A bill abolishing state-run madrassas was passed in the Assam Legislative Assembly on Wednesday amid protest by the Opposition legislators, who walked out after their demand to send the legislation to the Select Committee for “proper discussion” was rejected.
The bill, which will now to be sent to the governor for his approval, scraps government funding for madrassas, and they will be converted to general schools by April 1, 2021.
Under the bill, the State Madrassa Education Board, Assam, will also be disbanded, but it will have no bearing on status of allowances and service conditions of the teaching and non-teaching staff.
Speaker Hitendra Nath Goswami placed the bill for voice vote, which was cleared with backing from BJP's alliance partners - the Asom Gana Parishad (AGP) and the Bodoland People's Front (BPF).
State Education Minister Himanta Biswa Sarma stated the government would soon introduce another bill to regulate private madrassas as well.
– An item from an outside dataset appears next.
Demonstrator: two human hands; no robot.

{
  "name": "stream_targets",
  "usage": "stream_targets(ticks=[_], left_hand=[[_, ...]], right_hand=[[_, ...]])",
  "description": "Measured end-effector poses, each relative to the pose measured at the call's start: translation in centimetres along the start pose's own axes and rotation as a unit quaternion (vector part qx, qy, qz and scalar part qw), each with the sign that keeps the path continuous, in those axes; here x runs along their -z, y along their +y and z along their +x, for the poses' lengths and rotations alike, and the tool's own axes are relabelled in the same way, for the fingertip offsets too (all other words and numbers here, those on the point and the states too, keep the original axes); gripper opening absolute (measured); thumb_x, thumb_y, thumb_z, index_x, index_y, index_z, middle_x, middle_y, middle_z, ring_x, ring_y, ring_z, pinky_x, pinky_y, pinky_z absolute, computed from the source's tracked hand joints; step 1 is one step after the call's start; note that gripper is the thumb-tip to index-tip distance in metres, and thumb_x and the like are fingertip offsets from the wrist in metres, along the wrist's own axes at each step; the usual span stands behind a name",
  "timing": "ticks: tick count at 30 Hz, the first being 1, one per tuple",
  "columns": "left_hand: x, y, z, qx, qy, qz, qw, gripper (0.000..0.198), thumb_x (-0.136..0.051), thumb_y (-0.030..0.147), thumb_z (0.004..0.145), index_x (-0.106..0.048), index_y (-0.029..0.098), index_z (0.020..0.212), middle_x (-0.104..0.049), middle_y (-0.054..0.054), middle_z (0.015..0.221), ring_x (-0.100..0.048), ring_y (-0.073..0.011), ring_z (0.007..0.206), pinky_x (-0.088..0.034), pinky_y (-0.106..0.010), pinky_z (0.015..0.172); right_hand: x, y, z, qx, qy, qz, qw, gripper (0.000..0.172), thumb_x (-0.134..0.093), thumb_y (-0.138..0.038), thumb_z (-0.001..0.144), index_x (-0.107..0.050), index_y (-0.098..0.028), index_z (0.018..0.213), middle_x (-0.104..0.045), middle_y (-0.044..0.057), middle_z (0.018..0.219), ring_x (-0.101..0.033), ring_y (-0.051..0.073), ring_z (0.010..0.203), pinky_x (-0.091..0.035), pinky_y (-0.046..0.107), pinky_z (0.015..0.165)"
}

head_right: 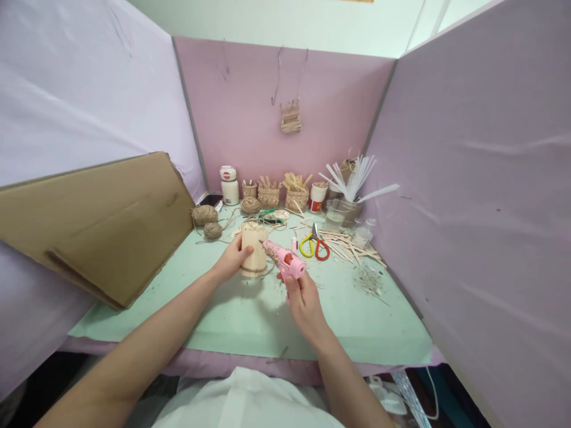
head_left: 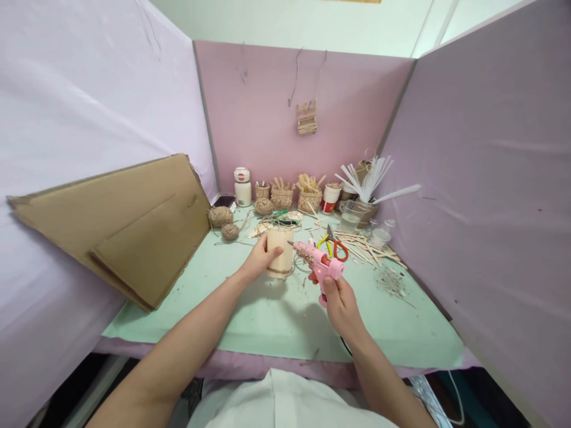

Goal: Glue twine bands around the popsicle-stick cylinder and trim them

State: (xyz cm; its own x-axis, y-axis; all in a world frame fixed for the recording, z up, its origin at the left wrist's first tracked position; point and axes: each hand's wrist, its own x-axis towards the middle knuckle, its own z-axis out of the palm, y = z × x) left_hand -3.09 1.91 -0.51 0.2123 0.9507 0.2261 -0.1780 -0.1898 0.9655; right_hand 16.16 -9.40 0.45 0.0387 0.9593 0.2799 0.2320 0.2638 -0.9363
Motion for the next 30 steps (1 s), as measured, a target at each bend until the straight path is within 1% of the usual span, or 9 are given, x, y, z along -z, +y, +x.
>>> stream_targets(ticks=[3, 7, 14, 18, 22, 24, 28, 30], left_hand=[[0.01, 0.03, 0.0, -0.003, -0.006, 0.009, 1.0, 0.07, -0.075, 0.053, 0.064, -0.05, 0.016, 0.119, -0.062, -0.014, 0.116, -0.059, -0.0298, 0.105, -0.049, -0.037, 0.083], [0.01, 0.11, 0.03, -0.01, -0.005, 0.029, 1.0, 0.071, -0.073, 0.054, 0.066, -0.049, 0.016, 0.12, -0.061, -0.015, 0.119, -0.058, -0.0304, 0.107, -0.048, -0.037, 0.084], [-0.1, 0.5, -0.08, -0.008, -0.006, 0.045, 0.999, 0.076, -0.073, 0.06, 0.062, -0.048, 0.014, 0.118, -0.06, -0.016, 0.12, -0.058, -0.0306, 0.108, -0.047, -0.037, 0.086], [-0.07, 0.35, 0.02, -0.009, 0.001, 0.056, 0.998, 0.078, -0.073, 0.062, 0.06, -0.049, 0.014, 0.117, -0.06, -0.016, 0.121, -0.056, -0.0315, 0.111, -0.047, -0.038, 0.088], [-0.03, 0.25, 0.09, -0.015, 0.0, 0.063, 0.998, 0.077, -0.073, 0.062, 0.061, -0.05, 0.014, 0.116, -0.06, -0.016, 0.12, -0.056, -0.0317, 0.111, -0.047, -0.038, 0.088], [-0.04, 0.28, 0.06, -0.014, -0.001, 0.063, 0.998, 0.076, -0.073, 0.061, 0.061, -0.05, 0.014, 0.116, -0.06, -0.016, 0.12, -0.057, -0.0316, 0.111, -0.047, -0.038, 0.087], [-0.03, 0.28, 0.03, -0.015, -0.006, 0.057, 0.998, 0.077, -0.072, 0.061, 0.061, -0.049, 0.013, 0.117, -0.06, -0.016, 0.122, -0.057, -0.0313, 0.111, -0.047, -0.038, 0.087], [0.02, 0.21, 0.06, -0.017, -0.009, 0.056, 0.998, 0.077, -0.072, 0.061, 0.062, -0.049, 0.013, 0.117, -0.059, -0.017, 0.122, -0.057, -0.0313, 0.111, -0.047, -0.038, 0.088]], right_hand=[[-0.06, -0.08, 0.03, 0.004, -0.002, -0.005, 1.0, 0.059, -0.034, -0.067, 0.087, -0.062, -0.017, 0.098, -0.058, 0.006, 0.071, -0.044, 0.016, 0.053, -0.037, 0.028, 0.047], [-0.08, -0.41, 0.13, 0.013, -0.001, -0.004, 1.0, 0.058, -0.035, -0.066, 0.088, -0.06, -0.016, 0.105, -0.06, 0.007, 0.077, -0.045, 0.015, 0.053, -0.038, 0.028, 0.047], [-0.23, -0.6, 0.23, 0.036, -0.004, 0.003, 0.999, 0.055, -0.036, -0.062, 0.089, -0.059, -0.014, 0.105, -0.062, 0.006, 0.079, -0.046, 0.013, 0.052, -0.039, 0.025, 0.045], [-0.27, -0.71, 0.24, 0.04, -0.003, 0.004, 0.999, 0.054, -0.036, -0.062, 0.09, -0.058, -0.014, 0.099, -0.06, 0.005, 0.076, -0.044, 0.012, 0.05, -0.039, 0.025, 0.045], [-0.28, -0.82, 0.29, 0.047, -0.001, 0.002, 0.999, 0.053, -0.036, -0.062, 0.09, -0.057, -0.014, 0.099, -0.059, 0.004, 0.075, -0.044, 0.011, 0.05, -0.039, 0.024, 0.045], [-0.3, -0.79, 0.33, 0.047, 0.0, 0.0, 0.999, 0.053, -0.036, -0.062, 0.089, -0.058, -0.014, 0.096, -0.056, 0.002, 0.071, -0.043, 0.011, 0.05, -0.039, 0.024, 0.045], [-0.32, -0.63, 0.35, 0.045, 0.009, -0.009, 0.999, 0.051, -0.036, -0.062, 0.089, -0.057, -0.016, 0.084, -0.047, -0.001, 0.06, -0.042, 0.012, 0.049, -0.037, 0.024, 0.045], [-0.33, -0.58, 0.33, 0.047, 0.012, -0.011, 0.999, 0.05, -0.037, -0.061, 0.089, -0.057, -0.016, 0.083, -0.047, -0.002, 0.059, -0.042, 0.012, 0.049, -0.037, 0.024, 0.045]])
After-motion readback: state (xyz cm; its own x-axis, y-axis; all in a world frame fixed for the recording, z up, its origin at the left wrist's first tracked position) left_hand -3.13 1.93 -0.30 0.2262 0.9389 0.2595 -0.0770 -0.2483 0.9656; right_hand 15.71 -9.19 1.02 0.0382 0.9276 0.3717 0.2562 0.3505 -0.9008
“We are in the process of drafting a bill whereby Qawmi (private) madrassas will have to be registered with the state government and they will be given registration if and only if they teach science, maths etc along with religious education,” he said.
However, Wednesday's bill did not cover, or even mention Sanskrit tols (centres of Vedic education), which Mr Sarma had earlier said would also be shut as the government cannot fund religious education because it is a “secular entity”.
“The Assam government says public money can't be spent on religious education, but several universities impart Vedic education, Islamic teachings. So, it looks like an election agenda. What Yogi (Adityanath) did not do in UP, BJP has done in Assam. We will now help people who want to go against this in the court,” AIUDF legislator Rafikul Islam said.
We will now help people who want to go against this in the court, he added.
"They are free to go to court. We are ready to face them,” he said sharpening his attack on Congress and the AIUDF.
He said the government's decision was based on responses from a survey of madrassa students which indicated they want "general education”.
“We are with the progressive Islamic society. Congress wanted to reform the Qawmi madrassas through Right to Education Act, but couldn't due to vote bank politics,” Mr Sarma said.